El motor Unreal Engine 4 permite unos movimientos fluidos para los personajes, animaciones vistosas y escenarios con mucha vida. En cuanto al diseño de personajes, esta quinta entrega supone la renovación para el look de más uno, todo es acostumbrarse. En este sentido, al superar las historias personales de cada luchador en el Modo Historia, por ejemplo, conseguiremos desbloquear nuevos atuendos y nuevos colores, con los que poder modificar un poco el aspecto de los personajes. Por supuesto, sigue la tendencia en la saga de dibujar cuerpos poco compensados, de grandes manos, espaldas y muslos… de los que nos sentarían a todos solo de una caricia. Los escenarios son pequeños y tienen pocos detalles, aunque la vistosidad de las técnicas de los personajes y sus nuevos ataques tampoco nos iban a dejar fijarnos mucho.

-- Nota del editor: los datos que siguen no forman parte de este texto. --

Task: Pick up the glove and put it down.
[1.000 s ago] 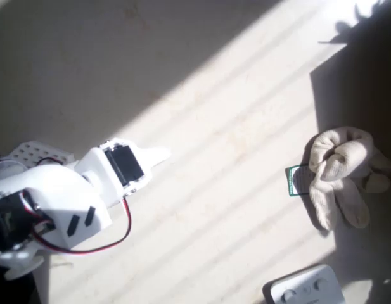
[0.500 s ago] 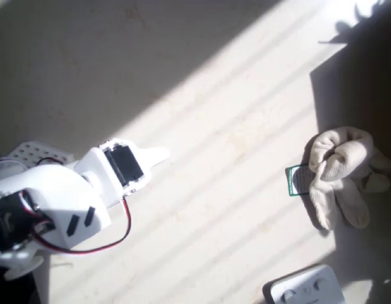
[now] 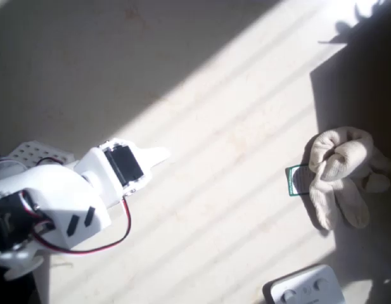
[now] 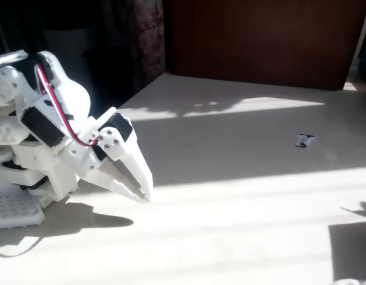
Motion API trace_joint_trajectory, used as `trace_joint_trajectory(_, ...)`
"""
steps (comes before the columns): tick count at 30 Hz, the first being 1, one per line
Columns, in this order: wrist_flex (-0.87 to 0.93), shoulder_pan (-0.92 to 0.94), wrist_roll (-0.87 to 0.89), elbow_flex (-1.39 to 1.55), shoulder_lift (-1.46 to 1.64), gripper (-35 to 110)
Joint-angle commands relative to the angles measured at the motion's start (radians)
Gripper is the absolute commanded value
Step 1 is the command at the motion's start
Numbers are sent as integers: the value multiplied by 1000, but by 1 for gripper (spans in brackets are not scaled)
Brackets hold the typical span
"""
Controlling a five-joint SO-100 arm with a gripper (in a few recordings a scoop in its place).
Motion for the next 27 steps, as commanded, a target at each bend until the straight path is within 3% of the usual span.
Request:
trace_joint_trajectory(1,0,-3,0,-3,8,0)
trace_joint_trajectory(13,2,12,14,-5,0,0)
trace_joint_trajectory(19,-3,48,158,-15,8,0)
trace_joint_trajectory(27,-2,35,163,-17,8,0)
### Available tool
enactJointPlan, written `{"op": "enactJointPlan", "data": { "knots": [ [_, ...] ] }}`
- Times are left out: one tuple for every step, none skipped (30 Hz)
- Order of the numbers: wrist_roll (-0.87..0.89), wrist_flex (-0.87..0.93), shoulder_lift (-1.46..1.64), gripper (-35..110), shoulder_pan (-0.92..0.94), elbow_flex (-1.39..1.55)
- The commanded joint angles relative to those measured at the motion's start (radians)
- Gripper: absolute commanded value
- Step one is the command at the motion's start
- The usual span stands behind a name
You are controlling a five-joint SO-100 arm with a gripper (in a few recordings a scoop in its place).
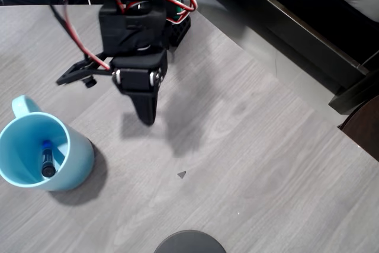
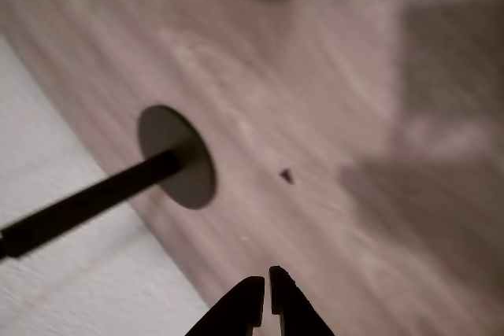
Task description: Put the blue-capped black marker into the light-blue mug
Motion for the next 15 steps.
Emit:
{"op": "enactJointPlan", "data": {
  "knots": [
    [-0.028, -0.026, 0.158, 0, -0.009, 0.163],
    [-0.035, -0.032, 0.193, 0, -0.008, 0.206],
    [-0.040, -0.040, 0.232, 0, -0.008, 0.250],
    [-0.044, -0.046, 0.270, 0, -0.011, 0.290],
    [-0.051, -0.049, 0.305, 0, -0.014, 0.324],
    [-0.054, -0.051, 0.331, 0, -0.015, 0.351],
    [-0.055, -0.051, 0.345, 0, -0.017, 0.370],
    [-0.055, -0.049, 0.350, 0, -0.017, 0.382],
    [-0.057, -0.048, 0.351, 0, -0.018, 0.394],
    [-0.058, -0.046, 0.351, 0, -0.023, 0.408],
    [-0.061, -0.046, 0.354, 0, -0.029, 0.426],
    [-0.064, -0.049, 0.367, 0, -0.034, 0.449],
    [-0.077, -0.058, 0.387, 0, -0.034, 0.474],
    [-0.089, -0.064, 0.413, 0, -0.032, 0.500],
    [-0.100, -0.066, 0.446, 0, -0.032, 0.528]
  ]
}}
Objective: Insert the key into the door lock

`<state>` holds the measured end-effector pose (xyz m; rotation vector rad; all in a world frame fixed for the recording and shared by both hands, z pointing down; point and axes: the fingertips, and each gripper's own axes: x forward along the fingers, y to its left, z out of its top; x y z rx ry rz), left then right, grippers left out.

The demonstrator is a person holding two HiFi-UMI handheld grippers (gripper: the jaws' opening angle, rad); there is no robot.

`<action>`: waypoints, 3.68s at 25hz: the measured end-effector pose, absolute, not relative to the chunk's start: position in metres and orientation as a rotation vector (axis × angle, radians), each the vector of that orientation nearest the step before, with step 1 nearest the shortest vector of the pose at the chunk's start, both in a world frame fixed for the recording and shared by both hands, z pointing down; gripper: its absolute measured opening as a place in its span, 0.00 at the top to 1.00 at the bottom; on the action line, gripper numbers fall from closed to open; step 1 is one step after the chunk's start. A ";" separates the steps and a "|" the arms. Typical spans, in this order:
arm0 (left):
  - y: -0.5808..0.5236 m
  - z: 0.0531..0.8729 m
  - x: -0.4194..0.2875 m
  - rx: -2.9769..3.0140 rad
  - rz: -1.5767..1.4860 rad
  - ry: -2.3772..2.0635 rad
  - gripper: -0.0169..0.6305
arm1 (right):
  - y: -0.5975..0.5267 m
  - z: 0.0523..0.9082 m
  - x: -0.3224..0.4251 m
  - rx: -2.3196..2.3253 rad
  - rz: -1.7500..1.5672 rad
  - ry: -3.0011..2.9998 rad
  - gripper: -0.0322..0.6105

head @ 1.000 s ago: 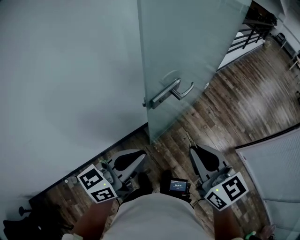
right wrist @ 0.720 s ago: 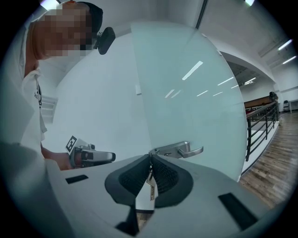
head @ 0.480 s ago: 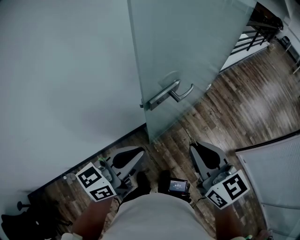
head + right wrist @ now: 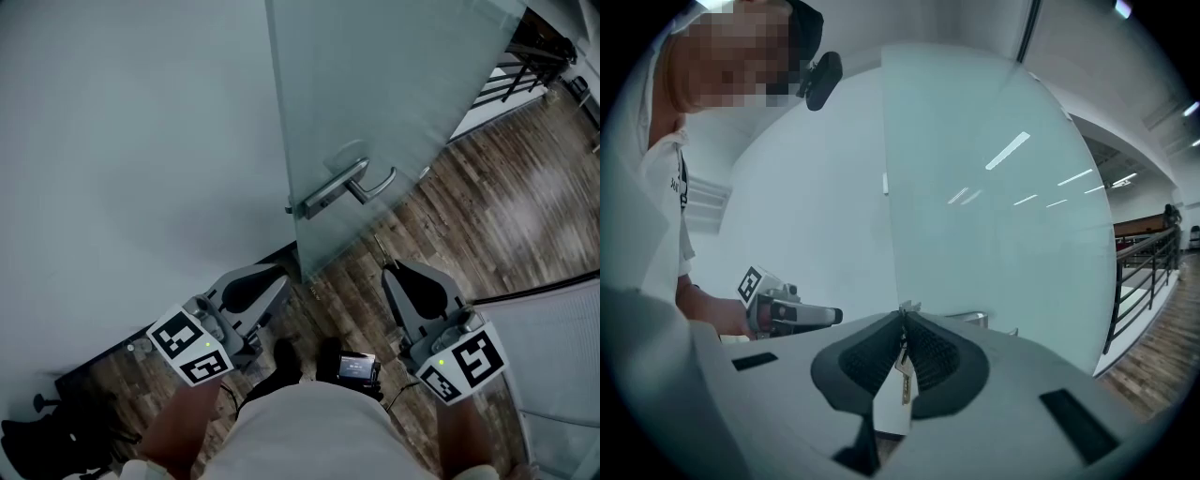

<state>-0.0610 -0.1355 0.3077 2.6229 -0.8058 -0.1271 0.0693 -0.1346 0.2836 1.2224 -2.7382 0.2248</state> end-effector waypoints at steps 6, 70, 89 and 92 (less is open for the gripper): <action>-0.157 0.310 -0.062 2.657 -0.071 -0.860 0.81 | -0.153 0.283 0.059 1.172 0.176 -2.744 0.90; -0.249 0.377 -0.059 2.674 0.130 -0.939 0.78 | -0.233 0.386 0.023 0.954 0.270 -2.656 0.90; -0.256 0.374 -0.053 2.690 0.107 -0.925 0.76 | -0.234 0.387 0.022 0.870 0.238 -2.688 0.90; -0.258 0.373 -0.052 2.690 0.095 -0.908 0.76 | -0.235 0.387 0.022 0.855 0.237 -2.693 0.90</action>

En resumen, el apartado técnico es soberbio. Los añadidos le sientan bien y el colorido y la fluidez de los movimientos ponen el broche a su jugabilidad. Sin embargo, el juego parece demasiado centrado en el juego competitivo online/offline, y se ha olvidado de los jugadores que disfrutan con el modo historia o el modo arcade. Puede que en los próximos meses nuevos contenidos lleguen para rellenar los huecos, pero en su salida, se esperaba algo más completo.